## What the task asks:
Please write out exactly, and only, the lines from the first in the material below to the line containing "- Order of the", both included.

------------

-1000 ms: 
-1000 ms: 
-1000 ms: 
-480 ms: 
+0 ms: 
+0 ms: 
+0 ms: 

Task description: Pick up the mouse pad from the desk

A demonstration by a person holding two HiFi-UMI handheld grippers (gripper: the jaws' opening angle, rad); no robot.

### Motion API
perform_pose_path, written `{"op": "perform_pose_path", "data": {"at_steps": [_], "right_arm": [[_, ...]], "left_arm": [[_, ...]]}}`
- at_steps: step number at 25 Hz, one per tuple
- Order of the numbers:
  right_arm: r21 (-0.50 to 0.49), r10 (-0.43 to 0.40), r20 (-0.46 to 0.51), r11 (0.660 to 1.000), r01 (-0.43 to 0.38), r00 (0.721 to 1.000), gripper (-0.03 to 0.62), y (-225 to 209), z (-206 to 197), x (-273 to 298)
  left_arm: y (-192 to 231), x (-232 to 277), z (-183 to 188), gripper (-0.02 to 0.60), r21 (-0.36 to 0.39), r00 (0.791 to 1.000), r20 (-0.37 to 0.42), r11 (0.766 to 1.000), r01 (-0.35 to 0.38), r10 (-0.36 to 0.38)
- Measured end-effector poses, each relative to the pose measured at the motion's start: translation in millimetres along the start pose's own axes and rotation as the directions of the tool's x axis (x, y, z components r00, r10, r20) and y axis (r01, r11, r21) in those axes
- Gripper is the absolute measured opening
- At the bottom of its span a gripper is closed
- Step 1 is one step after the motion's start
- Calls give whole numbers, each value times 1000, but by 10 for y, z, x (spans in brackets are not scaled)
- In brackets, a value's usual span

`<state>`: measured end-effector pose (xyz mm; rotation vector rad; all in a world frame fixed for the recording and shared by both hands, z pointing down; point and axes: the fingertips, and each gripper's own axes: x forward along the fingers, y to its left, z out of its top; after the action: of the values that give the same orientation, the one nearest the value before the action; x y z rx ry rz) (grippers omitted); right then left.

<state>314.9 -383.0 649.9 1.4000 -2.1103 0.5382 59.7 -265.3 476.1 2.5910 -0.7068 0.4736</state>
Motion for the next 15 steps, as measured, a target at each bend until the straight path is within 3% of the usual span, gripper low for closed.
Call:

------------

## Output for this exercise:
-1000 ms: 
-1000 ms: 
-1000 ms: 
-480 ms: 
+0 ms: 
+0 ms: 
+0 ms: 

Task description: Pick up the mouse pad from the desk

A demonstration by a person holding two HiFi-UMI handheld grippers (gripper: the jaws' opening angle, rad); no robot.

### Motion API
perform_pose_path, written `{"op": "perform_pose_path", "data": {"at_steps": [_], "right_arm": [[_, ...]], "left_arm": [[_, ...]]}}`
- at_steps: step number at 25 Hz, one per tuple
- Order of the numbers:

The answer is complete.